**Problem to solve**.
Set down the complete data exactly as it appears below.

**Stored data**.

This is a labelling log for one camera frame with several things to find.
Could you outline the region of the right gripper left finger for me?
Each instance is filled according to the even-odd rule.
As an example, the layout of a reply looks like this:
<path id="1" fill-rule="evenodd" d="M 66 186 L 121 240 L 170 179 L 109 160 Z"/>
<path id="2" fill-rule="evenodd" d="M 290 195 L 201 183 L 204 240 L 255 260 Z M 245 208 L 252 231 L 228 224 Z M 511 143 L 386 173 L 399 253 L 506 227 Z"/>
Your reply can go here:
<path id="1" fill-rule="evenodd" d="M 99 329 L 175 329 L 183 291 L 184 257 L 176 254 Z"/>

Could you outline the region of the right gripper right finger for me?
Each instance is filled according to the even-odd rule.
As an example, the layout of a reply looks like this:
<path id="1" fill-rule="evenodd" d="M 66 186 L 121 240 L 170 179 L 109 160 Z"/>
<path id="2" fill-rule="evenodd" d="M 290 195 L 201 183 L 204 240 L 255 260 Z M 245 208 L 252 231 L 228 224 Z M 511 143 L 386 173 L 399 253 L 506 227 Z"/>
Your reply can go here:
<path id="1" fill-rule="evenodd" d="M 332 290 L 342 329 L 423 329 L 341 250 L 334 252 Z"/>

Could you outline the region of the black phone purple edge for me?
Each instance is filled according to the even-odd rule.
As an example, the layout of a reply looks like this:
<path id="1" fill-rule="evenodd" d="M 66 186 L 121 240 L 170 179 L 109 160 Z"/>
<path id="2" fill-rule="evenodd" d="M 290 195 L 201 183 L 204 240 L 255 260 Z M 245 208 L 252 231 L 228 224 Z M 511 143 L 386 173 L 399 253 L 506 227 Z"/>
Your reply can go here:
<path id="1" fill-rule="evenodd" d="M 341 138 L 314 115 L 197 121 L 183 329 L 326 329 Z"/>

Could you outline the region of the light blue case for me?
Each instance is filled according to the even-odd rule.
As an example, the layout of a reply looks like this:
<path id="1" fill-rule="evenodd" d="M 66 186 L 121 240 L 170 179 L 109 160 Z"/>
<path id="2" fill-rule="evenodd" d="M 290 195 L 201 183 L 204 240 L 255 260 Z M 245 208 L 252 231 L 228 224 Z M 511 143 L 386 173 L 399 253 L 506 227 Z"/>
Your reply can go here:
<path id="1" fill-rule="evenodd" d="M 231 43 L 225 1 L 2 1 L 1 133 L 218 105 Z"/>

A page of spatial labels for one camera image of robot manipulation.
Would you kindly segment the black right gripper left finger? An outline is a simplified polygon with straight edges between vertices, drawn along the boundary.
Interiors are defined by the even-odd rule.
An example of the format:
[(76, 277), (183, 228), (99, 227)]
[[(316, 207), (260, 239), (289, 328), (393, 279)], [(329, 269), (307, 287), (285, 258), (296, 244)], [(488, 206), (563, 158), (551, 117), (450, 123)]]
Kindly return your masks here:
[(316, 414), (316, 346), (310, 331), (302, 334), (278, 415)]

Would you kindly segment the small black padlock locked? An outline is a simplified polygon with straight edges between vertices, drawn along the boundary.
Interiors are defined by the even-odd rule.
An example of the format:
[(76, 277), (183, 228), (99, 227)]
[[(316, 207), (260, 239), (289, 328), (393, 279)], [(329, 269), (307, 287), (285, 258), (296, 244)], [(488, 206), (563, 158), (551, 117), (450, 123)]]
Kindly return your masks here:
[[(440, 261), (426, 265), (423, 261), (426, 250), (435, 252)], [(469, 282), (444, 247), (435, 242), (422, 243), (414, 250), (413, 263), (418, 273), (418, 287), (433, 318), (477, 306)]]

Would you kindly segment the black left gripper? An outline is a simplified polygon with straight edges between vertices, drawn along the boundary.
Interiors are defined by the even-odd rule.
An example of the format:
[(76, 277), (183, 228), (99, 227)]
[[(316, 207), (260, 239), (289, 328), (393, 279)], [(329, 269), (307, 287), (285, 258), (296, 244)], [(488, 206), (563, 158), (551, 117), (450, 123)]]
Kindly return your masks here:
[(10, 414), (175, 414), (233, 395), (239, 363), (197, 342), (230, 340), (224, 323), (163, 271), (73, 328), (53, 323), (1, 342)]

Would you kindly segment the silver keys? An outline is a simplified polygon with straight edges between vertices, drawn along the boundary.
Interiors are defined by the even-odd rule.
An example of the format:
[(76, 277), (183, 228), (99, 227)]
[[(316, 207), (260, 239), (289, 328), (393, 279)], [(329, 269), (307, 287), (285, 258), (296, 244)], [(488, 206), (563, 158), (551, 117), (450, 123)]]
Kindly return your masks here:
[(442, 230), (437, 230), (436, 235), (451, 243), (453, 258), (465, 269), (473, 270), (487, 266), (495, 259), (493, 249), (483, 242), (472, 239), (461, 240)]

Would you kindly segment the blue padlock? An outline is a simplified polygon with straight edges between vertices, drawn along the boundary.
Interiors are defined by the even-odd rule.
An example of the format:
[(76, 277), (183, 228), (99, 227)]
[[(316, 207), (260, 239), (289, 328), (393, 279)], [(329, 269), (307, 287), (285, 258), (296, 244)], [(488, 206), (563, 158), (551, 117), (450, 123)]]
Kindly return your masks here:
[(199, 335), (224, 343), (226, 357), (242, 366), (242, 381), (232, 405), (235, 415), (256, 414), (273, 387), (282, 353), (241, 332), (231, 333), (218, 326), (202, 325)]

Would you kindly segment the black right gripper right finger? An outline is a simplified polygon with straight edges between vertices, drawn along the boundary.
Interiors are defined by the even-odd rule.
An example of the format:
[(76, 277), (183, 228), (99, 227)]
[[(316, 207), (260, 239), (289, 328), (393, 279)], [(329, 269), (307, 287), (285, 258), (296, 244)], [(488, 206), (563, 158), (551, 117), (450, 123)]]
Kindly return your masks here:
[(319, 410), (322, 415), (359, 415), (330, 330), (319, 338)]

**Response to this task**.
This is a labelling log for one camera frame with several things to find.
Could you outline the region of the right gripper left finger for me?
Each instance is filled according to the even-odd rule.
As an example, the layout of a reply looks like this:
<path id="1" fill-rule="evenodd" d="M 66 186 L 121 240 L 170 179 L 109 160 Z"/>
<path id="2" fill-rule="evenodd" d="M 290 195 L 201 183 L 204 240 L 255 260 Z M 245 208 L 252 231 L 228 224 Z M 511 143 L 386 173 L 399 253 L 506 227 Z"/>
Your reply can go here:
<path id="1" fill-rule="evenodd" d="M 99 329 L 175 329 L 183 291 L 184 257 L 176 254 Z"/>

Could you outline the region of the right gripper right finger for me?
Each instance is filled according to the even-odd rule.
As an example, the layout of a reply looks like this:
<path id="1" fill-rule="evenodd" d="M 66 186 L 121 240 L 170 179 L 109 160 Z"/>
<path id="2" fill-rule="evenodd" d="M 290 195 L 201 183 L 204 240 L 255 260 Z M 245 208 L 252 231 L 228 224 Z M 511 143 L 386 173 L 399 253 L 506 227 Z"/>
Your reply can go here:
<path id="1" fill-rule="evenodd" d="M 332 290 L 342 329 L 423 329 L 341 250 L 334 252 Z"/>

Could you outline the region of the black phone purple edge for me?
Each instance is filled according to the even-odd rule.
As an example, the layout of a reply looks like this:
<path id="1" fill-rule="evenodd" d="M 66 186 L 121 240 L 170 179 L 109 160 Z"/>
<path id="2" fill-rule="evenodd" d="M 290 195 L 201 183 L 204 240 L 255 260 Z M 245 208 L 252 231 L 228 224 Z M 511 143 L 386 173 L 399 253 L 506 227 Z"/>
Your reply can go here:
<path id="1" fill-rule="evenodd" d="M 341 138 L 314 115 L 197 121 L 183 329 L 326 329 Z"/>

Could you outline the region of the light blue case for me?
Each instance is filled according to the even-odd rule.
As an example, the layout of a reply looks like this:
<path id="1" fill-rule="evenodd" d="M 66 186 L 121 240 L 170 179 L 109 160 Z"/>
<path id="2" fill-rule="evenodd" d="M 290 195 L 201 183 L 204 240 L 255 260 Z M 245 208 L 252 231 L 228 224 Z M 511 143 L 386 173 L 399 253 L 506 227 Z"/>
Your reply can go here:
<path id="1" fill-rule="evenodd" d="M 231 43 L 225 1 L 2 1 L 1 133 L 218 105 Z"/>

A page of spatial labels for one camera image of robot manipulation.
Would you kindly segment the black right gripper left finger? An outline is a simplified polygon with straight edges between vertices, drawn along the boundary.
Interiors are defined by the even-odd rule.
An example of the format:
[(76, 277), (183, 228), (99, 227)]
[[(316, 207), (260, 239), (289, 328), (393, 279)], [(329, 269), (307, 287), (285, 258), (296, 244)], [(488, 206), (563, 158), (551, 117), (450, 123)]]
Kindly return your masks here:
[(316, 414), (316, 346), (310, 331), (302, 334), (278, 415)]

Would you kindly segment the small black padlock locked? An outline is a simplified polygon with straight edges between vertices, drawn along the boundary.
Interiors are defined by the even-odd rule.
An example of the format:
[(76, 277), (183, 228), (99, 227)]
[[(316, 207), (260, 239), (289, 328), (393, 279)], [(329, 269), (307, 287), (285, 258), (296, 244)], [(488, 206), (563, 158), (551, 117), (450, 123)]]
Kindly return your masks here:
[[(440, 261), (426, 265), (423, 261), (426, 250), (435, 252)], [(469, 282), (444, 247), (435, 242), (422, 243), (414, 250), (413, 263), (418, 273), (418, 287), (433, 318), (477, 306)]]

Would you kindly segment the black left gripper? An outline is a simplified polygon with straight edges between vertices, drawn along the boundary.
Interiors are defined by the even-odd rule.
An example of the format:
[(76, 277), (183, 228), (99, 227)]
[[(316, 207), (260, 239), (289, 328), (393, 279)], [(329, 269), (307, 287), (285, 258), (296, 244)], [(488, 206), (563, 158), (551, 117), (450, 123)]]
Kindly return your masks here:
[(10, 414), (175, 414), (233, 395), (239, 363), (197, 342), (230, 340), (224, 323), (163, 271), (73, 328), (53, 323), (1, 342)]

Would you kindly segment the silver keys? An outline is a simplified polygon with straight edges between vertices, drawn along the boundary.
Interiors are defined by the even-odd rule.
An example of the format:
[(76, 277), (183, 228), (99, 227)]
[[(316, 207), (260, 239), (289, 328), (393, 279)], [(329, 269), (307, 287), (285, 258), (296, 244)], [(488, 206), (563, 158), (551, 117), (450, 123)]]
Kindly return your masks here:
[(442, 230), (437, 230), (436, 235), (451, 243), (453, 258), (465, 269), (473, 270), (487, 266), (495, 259), (493, 249), (483, 242), (472, 239), (461, 240)]

Would you kindly segment the blue padlock? An outline is a simplified polygon with straight edges between vertices, drawn along the boundary.
Interiors are defined by the even-odd rule.
An example of the format:
[(76, 277), (183, 228), (99, 227)]
[[(316, 207), (260, 239), (289, 328), (393, 279)], [(329, 269), (307, 287), (285, 258), (296, 244)], [(488, 206), (563, 158), (551, 117), (450, 123)]]
Kindly return your masks here:
[(199, 335), (224, 343), (226, 357), (242, 366), (242, 381), (232, 405), (235, 415), (256, 414), (273, 387), (282, 353), (241, 332), (231, 333), (218, 326), (202, 325)]

Would you kindly segment the black right gripper right finger? An outline is a simplified polygon with straight edges between vertices, drawn along the boundary.
Interiors are defined by the even-odd rule.
An example of the format:
[(76, 277), (183, 228), (99, 227)]
[[(316, 207), (260, 239), (289, 328), (393, 279)], [(329, 269), (307, 287), (285, 258), (296, 244)], [(488, 206), (563, 158), (551, 117), (450, 123)]]
Kindly return your masks here:
[(319, 410), (322, 415), (359, 415), (330, 330), (319, 338)]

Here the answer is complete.